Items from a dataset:
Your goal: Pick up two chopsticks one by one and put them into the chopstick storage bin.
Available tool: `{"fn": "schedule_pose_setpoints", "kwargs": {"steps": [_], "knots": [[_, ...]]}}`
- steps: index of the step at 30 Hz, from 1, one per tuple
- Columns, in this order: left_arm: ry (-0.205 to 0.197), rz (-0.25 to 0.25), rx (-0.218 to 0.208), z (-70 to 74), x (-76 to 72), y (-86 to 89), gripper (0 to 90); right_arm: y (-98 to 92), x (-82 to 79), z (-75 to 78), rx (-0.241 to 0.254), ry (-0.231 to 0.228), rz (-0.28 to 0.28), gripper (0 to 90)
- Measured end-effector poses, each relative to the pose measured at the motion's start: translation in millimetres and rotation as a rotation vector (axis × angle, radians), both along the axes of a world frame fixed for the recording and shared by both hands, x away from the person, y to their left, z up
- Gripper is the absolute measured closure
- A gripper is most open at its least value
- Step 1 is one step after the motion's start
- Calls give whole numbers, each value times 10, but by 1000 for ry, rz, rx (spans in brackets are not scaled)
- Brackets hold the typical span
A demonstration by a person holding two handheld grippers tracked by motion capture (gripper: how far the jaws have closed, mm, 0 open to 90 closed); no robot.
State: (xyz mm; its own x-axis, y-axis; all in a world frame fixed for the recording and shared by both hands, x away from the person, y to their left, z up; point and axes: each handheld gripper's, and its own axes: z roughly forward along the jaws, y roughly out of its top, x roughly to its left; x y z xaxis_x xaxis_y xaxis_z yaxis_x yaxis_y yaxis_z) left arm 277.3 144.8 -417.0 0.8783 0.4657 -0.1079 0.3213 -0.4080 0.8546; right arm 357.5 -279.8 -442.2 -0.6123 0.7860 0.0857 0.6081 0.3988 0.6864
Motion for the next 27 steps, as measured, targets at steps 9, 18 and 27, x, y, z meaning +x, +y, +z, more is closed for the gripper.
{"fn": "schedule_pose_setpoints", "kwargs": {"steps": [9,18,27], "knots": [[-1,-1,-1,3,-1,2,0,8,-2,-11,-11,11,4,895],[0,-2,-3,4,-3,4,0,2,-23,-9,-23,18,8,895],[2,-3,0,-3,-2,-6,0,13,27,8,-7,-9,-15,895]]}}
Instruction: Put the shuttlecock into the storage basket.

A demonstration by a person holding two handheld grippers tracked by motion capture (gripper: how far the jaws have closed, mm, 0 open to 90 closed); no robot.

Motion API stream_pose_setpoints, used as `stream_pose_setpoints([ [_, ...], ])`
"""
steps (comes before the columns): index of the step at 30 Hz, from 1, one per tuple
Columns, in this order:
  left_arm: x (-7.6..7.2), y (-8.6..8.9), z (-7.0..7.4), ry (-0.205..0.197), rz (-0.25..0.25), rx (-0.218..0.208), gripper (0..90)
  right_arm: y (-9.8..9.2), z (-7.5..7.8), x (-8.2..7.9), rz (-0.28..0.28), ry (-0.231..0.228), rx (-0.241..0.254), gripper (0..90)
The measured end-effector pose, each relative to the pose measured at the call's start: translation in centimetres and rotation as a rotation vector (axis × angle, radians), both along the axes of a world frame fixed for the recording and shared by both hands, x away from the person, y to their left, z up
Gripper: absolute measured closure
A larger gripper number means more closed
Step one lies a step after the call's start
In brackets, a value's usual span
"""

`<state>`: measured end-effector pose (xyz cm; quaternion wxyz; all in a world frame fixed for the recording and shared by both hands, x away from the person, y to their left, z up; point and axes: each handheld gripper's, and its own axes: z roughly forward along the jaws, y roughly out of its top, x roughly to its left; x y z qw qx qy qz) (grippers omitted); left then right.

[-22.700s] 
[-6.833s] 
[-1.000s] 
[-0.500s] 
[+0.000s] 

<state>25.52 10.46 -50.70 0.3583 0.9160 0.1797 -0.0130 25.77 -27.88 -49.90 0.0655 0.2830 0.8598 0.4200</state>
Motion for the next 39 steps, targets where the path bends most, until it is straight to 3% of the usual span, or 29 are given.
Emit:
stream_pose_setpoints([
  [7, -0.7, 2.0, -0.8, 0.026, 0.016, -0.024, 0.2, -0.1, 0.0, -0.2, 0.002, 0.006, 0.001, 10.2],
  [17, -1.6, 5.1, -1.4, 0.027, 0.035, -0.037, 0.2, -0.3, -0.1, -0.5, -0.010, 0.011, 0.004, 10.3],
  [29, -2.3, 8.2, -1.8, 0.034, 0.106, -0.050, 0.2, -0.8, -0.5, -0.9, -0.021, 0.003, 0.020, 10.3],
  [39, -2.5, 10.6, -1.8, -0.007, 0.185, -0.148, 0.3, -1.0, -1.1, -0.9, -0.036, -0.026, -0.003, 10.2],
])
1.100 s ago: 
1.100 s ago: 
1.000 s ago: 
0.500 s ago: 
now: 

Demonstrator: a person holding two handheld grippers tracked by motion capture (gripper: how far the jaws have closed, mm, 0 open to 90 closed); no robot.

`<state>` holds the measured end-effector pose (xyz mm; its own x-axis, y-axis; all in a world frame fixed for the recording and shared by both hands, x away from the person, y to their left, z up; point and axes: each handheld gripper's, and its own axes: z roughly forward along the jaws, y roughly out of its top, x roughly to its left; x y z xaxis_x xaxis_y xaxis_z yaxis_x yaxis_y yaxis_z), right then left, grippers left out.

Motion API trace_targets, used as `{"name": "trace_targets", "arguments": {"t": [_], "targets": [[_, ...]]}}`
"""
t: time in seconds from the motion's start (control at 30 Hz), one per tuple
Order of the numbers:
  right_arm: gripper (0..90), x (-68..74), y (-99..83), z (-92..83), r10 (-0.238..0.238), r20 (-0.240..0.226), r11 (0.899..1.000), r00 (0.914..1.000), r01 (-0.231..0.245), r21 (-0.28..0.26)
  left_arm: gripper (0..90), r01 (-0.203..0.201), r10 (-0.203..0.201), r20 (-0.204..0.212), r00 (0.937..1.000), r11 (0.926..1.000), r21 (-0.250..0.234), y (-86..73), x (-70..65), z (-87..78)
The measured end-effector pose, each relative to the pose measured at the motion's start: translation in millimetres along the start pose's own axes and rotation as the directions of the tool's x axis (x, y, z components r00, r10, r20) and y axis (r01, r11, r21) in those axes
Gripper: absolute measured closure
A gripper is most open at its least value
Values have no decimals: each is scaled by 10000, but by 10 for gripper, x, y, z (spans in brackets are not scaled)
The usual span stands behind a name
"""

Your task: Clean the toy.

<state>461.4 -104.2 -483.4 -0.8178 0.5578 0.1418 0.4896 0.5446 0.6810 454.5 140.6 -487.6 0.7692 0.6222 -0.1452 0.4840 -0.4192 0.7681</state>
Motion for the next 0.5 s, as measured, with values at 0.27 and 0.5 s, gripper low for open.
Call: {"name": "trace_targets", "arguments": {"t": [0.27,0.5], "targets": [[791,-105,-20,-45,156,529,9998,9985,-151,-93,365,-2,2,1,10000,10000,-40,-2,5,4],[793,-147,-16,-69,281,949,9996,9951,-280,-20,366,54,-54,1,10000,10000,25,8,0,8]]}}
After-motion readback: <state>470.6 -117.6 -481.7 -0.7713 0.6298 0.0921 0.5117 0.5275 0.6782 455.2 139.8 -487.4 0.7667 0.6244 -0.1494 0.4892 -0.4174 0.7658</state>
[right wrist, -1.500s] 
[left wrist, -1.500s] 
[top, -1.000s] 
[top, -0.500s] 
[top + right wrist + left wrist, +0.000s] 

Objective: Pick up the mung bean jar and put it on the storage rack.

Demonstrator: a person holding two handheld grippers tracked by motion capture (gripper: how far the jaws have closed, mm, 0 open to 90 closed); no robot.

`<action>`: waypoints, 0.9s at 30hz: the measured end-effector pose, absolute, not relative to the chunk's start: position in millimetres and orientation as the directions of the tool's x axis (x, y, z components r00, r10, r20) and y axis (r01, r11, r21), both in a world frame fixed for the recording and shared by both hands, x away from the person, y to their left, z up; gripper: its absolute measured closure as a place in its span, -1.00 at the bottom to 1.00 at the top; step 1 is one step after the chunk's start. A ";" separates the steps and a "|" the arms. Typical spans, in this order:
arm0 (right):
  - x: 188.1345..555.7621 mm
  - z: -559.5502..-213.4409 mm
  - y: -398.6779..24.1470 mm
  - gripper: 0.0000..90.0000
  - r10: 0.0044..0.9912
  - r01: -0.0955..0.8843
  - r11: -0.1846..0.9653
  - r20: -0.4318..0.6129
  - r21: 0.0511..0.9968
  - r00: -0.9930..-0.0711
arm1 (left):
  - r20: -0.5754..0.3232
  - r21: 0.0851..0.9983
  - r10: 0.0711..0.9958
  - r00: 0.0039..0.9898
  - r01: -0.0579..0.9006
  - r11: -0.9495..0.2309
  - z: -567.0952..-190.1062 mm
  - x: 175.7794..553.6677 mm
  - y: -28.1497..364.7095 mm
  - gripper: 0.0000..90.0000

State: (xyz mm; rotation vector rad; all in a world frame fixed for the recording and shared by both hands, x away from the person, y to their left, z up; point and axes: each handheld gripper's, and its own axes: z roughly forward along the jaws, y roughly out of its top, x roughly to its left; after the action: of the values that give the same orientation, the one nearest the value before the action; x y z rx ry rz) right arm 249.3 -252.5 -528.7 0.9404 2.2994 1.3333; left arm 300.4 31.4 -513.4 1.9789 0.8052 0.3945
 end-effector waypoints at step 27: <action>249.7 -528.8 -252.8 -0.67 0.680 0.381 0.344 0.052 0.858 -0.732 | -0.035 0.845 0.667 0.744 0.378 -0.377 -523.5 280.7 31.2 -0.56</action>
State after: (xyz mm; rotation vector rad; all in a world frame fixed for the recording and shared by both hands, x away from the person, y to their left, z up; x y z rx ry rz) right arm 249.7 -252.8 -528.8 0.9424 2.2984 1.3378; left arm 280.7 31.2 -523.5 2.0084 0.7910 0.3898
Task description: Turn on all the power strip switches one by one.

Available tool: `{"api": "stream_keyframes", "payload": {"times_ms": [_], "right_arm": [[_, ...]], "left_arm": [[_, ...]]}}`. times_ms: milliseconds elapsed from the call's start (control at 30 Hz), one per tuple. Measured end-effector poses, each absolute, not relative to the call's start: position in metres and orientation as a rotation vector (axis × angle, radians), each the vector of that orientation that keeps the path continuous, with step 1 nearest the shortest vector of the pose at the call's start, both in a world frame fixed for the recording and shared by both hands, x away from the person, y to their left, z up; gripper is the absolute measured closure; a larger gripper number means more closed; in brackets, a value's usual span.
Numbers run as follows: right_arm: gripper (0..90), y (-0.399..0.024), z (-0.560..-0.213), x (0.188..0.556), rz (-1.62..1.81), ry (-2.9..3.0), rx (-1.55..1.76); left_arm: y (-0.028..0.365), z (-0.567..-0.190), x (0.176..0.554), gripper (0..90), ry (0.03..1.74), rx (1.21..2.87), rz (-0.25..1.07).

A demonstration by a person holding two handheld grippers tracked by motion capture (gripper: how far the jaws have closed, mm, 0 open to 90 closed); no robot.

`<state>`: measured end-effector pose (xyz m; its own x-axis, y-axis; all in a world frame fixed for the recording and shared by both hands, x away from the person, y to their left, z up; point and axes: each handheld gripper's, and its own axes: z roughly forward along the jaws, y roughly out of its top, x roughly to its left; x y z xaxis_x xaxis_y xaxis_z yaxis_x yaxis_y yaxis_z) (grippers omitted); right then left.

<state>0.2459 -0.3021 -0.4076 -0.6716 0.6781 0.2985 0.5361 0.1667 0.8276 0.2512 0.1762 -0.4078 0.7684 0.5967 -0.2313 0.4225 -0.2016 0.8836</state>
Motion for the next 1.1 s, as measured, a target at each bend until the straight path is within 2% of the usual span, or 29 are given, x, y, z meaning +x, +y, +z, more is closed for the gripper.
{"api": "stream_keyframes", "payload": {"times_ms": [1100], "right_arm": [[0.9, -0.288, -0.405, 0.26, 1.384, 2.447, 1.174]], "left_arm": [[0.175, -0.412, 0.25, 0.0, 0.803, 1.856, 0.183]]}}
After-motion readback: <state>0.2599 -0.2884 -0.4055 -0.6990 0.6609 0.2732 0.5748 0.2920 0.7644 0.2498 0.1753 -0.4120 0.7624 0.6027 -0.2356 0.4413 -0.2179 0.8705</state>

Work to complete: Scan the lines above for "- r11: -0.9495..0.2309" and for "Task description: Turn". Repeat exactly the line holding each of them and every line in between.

Answer to the exercise:
  - r11: -0.9495..0.2309
  - z: -567.0952..-190.1062 mm
  - x: 175.7794..553.6677 mm
  - y: -28.1497..364.7095 mm
  - gripper: 0.0000..90.0000

State: (xyz mm; rotation vector rad; all in a world frame fixed for the recording and shared by both hands, x away from the person, y to their left, z up; point and axes: each handheld gripper's, and its own axes: z roughly forward along the jaws, y roughly out of its top, x roughly to its left; after the action: of the values that give the same orientation, the one nearest the value before the action; x y z rx ry rz) right arm 249.3 -252.5 -528.7 0.9404 2.2994 1.3333; left arm 300.4 31.4 -513.4 1.9789 0.8052 0.3945
 end-effector waypoints at step 27: <action>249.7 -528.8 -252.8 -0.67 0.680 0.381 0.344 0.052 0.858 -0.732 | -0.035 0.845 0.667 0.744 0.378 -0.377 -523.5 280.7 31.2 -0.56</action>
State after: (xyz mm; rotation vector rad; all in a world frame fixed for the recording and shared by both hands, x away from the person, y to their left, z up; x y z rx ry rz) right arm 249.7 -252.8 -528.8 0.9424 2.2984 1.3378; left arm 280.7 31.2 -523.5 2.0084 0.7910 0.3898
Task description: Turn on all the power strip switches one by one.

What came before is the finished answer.